Figure 1. The four main outcomes of immune dysregulation in endometriosis. Impaired immune surveillance is characterised by a reduction in natural killer (NK) cell activity observed in EMS patients. A cytokine storm reflects the excessive recruitment and over-activation of pro-inflammatory cytokines and immune cells, which heavily contribute to chronic and severe inflammation. Within the context of gut dysbiosis, an increase in gut permeability can lead to elevated levels of pro-inflammatory bacterial metabolites like lipopolysaccharide (LPS) entering systemic circulation, exacerbating this immune dysregulation. Contrarily, a reduction in beneficial Short-Chain Fatty Acids (SCFAs), produced by a healthy gut microbiota, diminishes their anti-inflammatory and immune-modulating effects, further contributing to the inflammatory cascade. The immune cells, cytokines and pro-inflammatory factors depicted in the centre of the image, along with adhesion, invasion, angiogenesis and proliferation on the right, arise as downstream effects of diminished immune surveillance and increased inflammation as illustrated on the left. Together, these processes promote lesion survival and further exacerbate the inflammatory nature of the condition playing a major role in the pathogenesis of EMS.
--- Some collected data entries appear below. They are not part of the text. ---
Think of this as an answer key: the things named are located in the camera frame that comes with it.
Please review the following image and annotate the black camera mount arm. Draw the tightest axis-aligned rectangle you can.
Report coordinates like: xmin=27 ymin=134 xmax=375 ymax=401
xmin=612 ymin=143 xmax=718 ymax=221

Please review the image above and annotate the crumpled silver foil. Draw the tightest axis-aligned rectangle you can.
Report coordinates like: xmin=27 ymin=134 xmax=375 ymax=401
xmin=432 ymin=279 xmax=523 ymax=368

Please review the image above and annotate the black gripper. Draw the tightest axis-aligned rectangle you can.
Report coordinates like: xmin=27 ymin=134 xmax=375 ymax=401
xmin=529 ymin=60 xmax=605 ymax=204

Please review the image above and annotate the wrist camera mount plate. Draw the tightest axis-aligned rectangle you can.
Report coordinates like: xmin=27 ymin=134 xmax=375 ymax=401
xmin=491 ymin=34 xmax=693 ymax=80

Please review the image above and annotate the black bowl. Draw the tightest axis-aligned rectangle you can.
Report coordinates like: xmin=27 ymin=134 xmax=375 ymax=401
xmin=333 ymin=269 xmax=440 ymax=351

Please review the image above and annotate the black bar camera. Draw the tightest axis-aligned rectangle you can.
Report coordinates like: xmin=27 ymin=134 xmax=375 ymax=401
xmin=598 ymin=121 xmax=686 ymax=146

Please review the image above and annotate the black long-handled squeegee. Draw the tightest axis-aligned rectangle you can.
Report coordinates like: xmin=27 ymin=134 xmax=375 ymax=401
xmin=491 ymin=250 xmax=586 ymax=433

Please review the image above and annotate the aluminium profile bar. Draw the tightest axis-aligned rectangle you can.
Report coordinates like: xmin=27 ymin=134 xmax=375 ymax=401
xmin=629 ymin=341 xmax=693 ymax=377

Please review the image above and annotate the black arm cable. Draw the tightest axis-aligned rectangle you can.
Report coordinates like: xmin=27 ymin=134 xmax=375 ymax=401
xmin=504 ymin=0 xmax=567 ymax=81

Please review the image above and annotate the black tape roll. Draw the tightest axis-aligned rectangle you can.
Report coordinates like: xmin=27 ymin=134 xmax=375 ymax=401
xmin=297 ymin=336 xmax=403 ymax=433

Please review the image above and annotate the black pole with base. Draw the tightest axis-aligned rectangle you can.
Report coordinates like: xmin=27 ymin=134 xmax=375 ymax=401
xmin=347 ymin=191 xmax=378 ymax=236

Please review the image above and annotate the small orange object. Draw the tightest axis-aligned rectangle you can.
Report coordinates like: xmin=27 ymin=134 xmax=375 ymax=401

2.2 Microbial alpha diversity alterations in endometriosis as a consequence of dysbiosis

Numerous studies highlight how altered microbial diversity and populations are present in EMS patients, however the nature of these changes is still unclear (Figure 2). Diversity alterations were represented by Shannon (represents both richness and evenness) and Simpson (focuses on evenness) biodiversity measures (Chen, 2021). Many studies reported reduced microbial richness, for instance, a study conducted by Lin et al. (32), observed reduced Shannon and Simpson measures within faecal samples from EMS patients; 10.5% (p = 0.006) and 5.7% (p = 0.013) decreases, respectively (32). In concordance, Svensson also saw a marked reduction in the alpha diversity of EMS patients (p = 4.9 × 10⁻⁵) as did Shan et al. (33, 34). For adults, a less diverse gut microbiome has been linked to reduced production of beneficial metabolites like short-chain fatty acids (SCFAs), potentially leading to impaired mucosal immunity and contributing to immune dysregulation and chronic inflammation in EMS (35). To substantiate this, a study on a murine model found that mice with endometriosis had significantly lower concentrations of SCFAs, such as n-butyrate, compared to healthy controls. This research further demonstrated that n-butyrate directly inhibited the growth of human endometriotic epithelial and stromal cells in vitro, highlighting a direct anti-proliferative effect (36). Additional pioneering evidence from a separate murine model revealed that Fecal Microbiota Transplantation (FMT) from healthy donors elevated the levels of the SCFA acetate in both the gut and ectopic lesions, which in turn activated the JAK1/STAT3 signalling pathway ultimately driving macrophages towards an anti-inflammatory M1 phenotype within the lesions. Conversely, FMT from endometriosis patients with reduced acetate production exacerbated the condition (37). The current discussion primarily centers on SCFAs, but for a wider perspective on other beneficial metabolites, readers are referred to the review by Liu et al. (38). In contrast to these findings in the gut, other research has indicated increased microbial diversity within the endometrial tissue of EMS patients, with statistically significant associations reported between higher bacterial diversity and EMS (39: p = 0.09; 40: p = 0.036).

Figure 2

Figure 2. Interplay Between the Four Main Gut Microbiome Phyla, their Respective Taxa, and Immune Dysregulation in Endometriosis. As highlighted in the studies discussed above, these phyla and taxa exhibit altered abundances in EMS patients. This network illustrates their dysregulated immunomodulatory roles within the context of gut dysbiosis and emphasises their biological contribution to the progression of the condition.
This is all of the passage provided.